▶ [Directions]: Give back the full listing verbatim, apart from its images.

▶ [Supplied information]:
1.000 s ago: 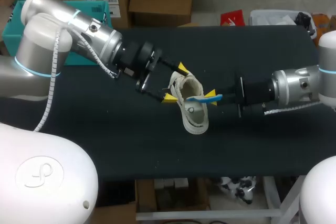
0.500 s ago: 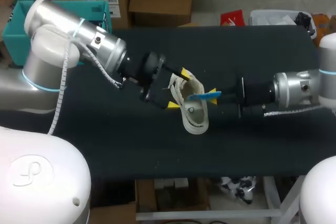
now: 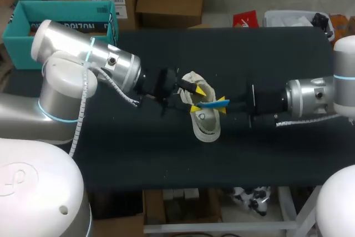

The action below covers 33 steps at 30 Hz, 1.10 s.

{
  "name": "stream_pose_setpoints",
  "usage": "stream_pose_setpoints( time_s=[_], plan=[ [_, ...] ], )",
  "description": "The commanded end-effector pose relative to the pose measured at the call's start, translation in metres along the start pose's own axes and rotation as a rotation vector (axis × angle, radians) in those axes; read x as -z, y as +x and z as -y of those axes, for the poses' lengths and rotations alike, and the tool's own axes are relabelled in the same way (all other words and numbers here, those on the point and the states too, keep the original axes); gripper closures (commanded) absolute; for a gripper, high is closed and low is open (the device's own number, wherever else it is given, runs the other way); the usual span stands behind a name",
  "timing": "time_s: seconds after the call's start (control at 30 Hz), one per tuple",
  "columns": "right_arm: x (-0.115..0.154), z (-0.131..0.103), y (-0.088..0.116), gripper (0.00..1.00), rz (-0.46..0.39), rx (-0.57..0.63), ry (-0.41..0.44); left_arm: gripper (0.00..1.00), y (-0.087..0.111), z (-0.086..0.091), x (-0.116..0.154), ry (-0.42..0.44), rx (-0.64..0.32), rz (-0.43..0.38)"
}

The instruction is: Open the shoe tongue, take the insole out of the shoe, put the insole back into the shoe, and pack the shoe into the shoebox

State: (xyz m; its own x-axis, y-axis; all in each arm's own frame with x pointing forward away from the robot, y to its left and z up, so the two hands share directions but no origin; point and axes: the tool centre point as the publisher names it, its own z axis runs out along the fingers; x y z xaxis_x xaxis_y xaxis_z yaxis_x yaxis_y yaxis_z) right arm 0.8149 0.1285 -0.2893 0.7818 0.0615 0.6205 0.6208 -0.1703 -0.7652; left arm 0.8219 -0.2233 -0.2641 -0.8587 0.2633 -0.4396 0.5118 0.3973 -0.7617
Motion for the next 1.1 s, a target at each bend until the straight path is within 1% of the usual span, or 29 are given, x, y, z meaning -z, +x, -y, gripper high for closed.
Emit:
stream_pose_setpoints(
  time_s=[0.03,0.1,0.27,0.33,0.47,0.5,0.53,0.57,0.6,0.63,0.67,0.9,1.1],
  plan=[
    [-0.004,-0.006,-0.001,1.0,0.001,-0.001,0.007,0.6,-0.004,-0.006,-0.012,-0.02,0.007,-0.018],
    [-0.005,-0.009,-0.001,1.0,0.01,0.002,0.007,0.6,-0.004,-0.009,-0.013,-0.036,0.013,-0.019],
    [-0.004,-0.014,-0.002,1.0,0.009,0.006,0.002,0.62,-0.003,-0.015,-0.016,-0.074,0.017,-0.017],
    [-0.004,-0.016,-0.002,1.0,0.008,0.007,-0.002,0.71,-0.003,-0.018,-0.017,-0.086,0.018,-0.015],
    [-0.002,-0.019,-0.002,1.0,0.005,0.01,-0.008,0.71,-0.001,-0.023,-0.021,-0.107,0.022,-0.024],
    [-0.002,-0.019,-0.002,1.0,0.005,0.011,-0.009,0.73,0.0,-0.025,-0.022,-0.117,0.025,-0.025],
    [-0.002,-0.019,-0.002,1.0,0.005,0.013,-0.01,0.81,0.0,-0.026,-0.023,-0.121,0.023,-0.026],
    [-0.002,-0.02,-0.003,1.0,0.006,0.017,-0.013,0.84,0.001,-0.026,-0.024,-0.122,0.023,-0.026],
    [-0.002,-0.02,-0.003,1.0,0.007,0.021,-0.016,0.89,0.002,-0.027,-0.024,-0.129,0.02,-0.028],
    [-0.002,-0.02,-0.002,1.0,0.009,0.025,-0.016,0.99,0.002,-0.028,-0.024,-0.133,0.016,-0.029],
    [-0.002,-0.021,-0.002,1.0,0.008,0.03,-0.018,1.0,0.003,-0.028,-0.024,-0.132,0.014,-0.032],
    [-0.004,-0.025,-0.002,1.0,0.007,0.032,-0.024,1.0,0.003,-0.033,-0.025,-0.153,0.011,-0.038],
    [-0.005,-0.021,-0.005,1.0,-0.002,0.041,-0.036,1.0,0.003,-0.028,-0.022,-0.159,-0.014,-0.051]
  ],
)
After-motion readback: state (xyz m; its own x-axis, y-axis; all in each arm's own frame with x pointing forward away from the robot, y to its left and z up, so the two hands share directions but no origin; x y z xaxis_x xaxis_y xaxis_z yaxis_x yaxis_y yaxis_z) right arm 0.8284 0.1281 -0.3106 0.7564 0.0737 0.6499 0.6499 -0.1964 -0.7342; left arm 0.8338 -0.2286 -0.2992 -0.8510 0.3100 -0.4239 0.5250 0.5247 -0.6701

▶ [Output of the task]:
1.000 s ago: 
0.500 s ago: 
now: 

The action below covers 33 steps at 30 Hz, 1.10 s.

{
  "name": "stream_pose_setpoints",
  "usage": "stream_pose_setpoints( time_s=[_], plan=[ [_, ...] ], )",
  "description": "The commanded end-effector pose relative to the pose measured at the call's start, translation in metres along the start pose's own axes and rotation as a rotation vector (axis × angle, radians) in those axes; read x as -z, y as +x and z as -y of those axes, for the poses' lengths and rotations alike, and the tool's own axes are relabelled in the same way (all other words and numbers here, those on the point and the states too, keep the original axes); gripper closures (commanded) absolute; for a gripper, high is closed and low is open (the device's own number, wherever else it is given, runs the other way); the usual span stands behind a name",
  "timing": "time_s: seconds after the call's start (control at 30 Hz), one per tuple",
  "columns": "right_arm: x (-0.115..0.154), z (-0.131..0.103), y (-0.088..0.116), gripper (0.00..1.00), rz (-0.46..0.39), rx (-0.57..0.63), ry (-0.41..0.44); left_arm: gripper (0.00..1.00), y (-0.087..0.111), z (-0.086..0.091), x (-0.116..0.154), ry (-0.42..0.44), rx (-0.64..0.32), rz (-0.43..0.38)"
}

The instruction is: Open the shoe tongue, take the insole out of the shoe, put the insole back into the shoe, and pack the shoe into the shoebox

State: (xyz m; its own x-axis, y-axis; all in each arm's own frame with x pointing forward away from the robot, y to its left and z up, so the two hands share directions but no origin; point and axes: the tool centre point as the publisher names it, its own z axis runs out along the fingers; x y z xaxis_x xaxis_y xaxis_z yaxis_x yaxis_y yaxis_z) right arm 0.8149 0.1285 -0.2893 0.7818 0.0615 0.6205 0.6208 -0.1703 -0.7652; left arm 0.8219 -0.2233 -0.2641 -0.8587 0.2633 -0.4396 0.5118 0.3973 -0.7617
Motion for the next 1.1 s, a target at each bend until the straight path is within 1% of the usual span, or 29 are given, x, y, z meaning -z, +x, -y, gripper high for closed.
Emit:
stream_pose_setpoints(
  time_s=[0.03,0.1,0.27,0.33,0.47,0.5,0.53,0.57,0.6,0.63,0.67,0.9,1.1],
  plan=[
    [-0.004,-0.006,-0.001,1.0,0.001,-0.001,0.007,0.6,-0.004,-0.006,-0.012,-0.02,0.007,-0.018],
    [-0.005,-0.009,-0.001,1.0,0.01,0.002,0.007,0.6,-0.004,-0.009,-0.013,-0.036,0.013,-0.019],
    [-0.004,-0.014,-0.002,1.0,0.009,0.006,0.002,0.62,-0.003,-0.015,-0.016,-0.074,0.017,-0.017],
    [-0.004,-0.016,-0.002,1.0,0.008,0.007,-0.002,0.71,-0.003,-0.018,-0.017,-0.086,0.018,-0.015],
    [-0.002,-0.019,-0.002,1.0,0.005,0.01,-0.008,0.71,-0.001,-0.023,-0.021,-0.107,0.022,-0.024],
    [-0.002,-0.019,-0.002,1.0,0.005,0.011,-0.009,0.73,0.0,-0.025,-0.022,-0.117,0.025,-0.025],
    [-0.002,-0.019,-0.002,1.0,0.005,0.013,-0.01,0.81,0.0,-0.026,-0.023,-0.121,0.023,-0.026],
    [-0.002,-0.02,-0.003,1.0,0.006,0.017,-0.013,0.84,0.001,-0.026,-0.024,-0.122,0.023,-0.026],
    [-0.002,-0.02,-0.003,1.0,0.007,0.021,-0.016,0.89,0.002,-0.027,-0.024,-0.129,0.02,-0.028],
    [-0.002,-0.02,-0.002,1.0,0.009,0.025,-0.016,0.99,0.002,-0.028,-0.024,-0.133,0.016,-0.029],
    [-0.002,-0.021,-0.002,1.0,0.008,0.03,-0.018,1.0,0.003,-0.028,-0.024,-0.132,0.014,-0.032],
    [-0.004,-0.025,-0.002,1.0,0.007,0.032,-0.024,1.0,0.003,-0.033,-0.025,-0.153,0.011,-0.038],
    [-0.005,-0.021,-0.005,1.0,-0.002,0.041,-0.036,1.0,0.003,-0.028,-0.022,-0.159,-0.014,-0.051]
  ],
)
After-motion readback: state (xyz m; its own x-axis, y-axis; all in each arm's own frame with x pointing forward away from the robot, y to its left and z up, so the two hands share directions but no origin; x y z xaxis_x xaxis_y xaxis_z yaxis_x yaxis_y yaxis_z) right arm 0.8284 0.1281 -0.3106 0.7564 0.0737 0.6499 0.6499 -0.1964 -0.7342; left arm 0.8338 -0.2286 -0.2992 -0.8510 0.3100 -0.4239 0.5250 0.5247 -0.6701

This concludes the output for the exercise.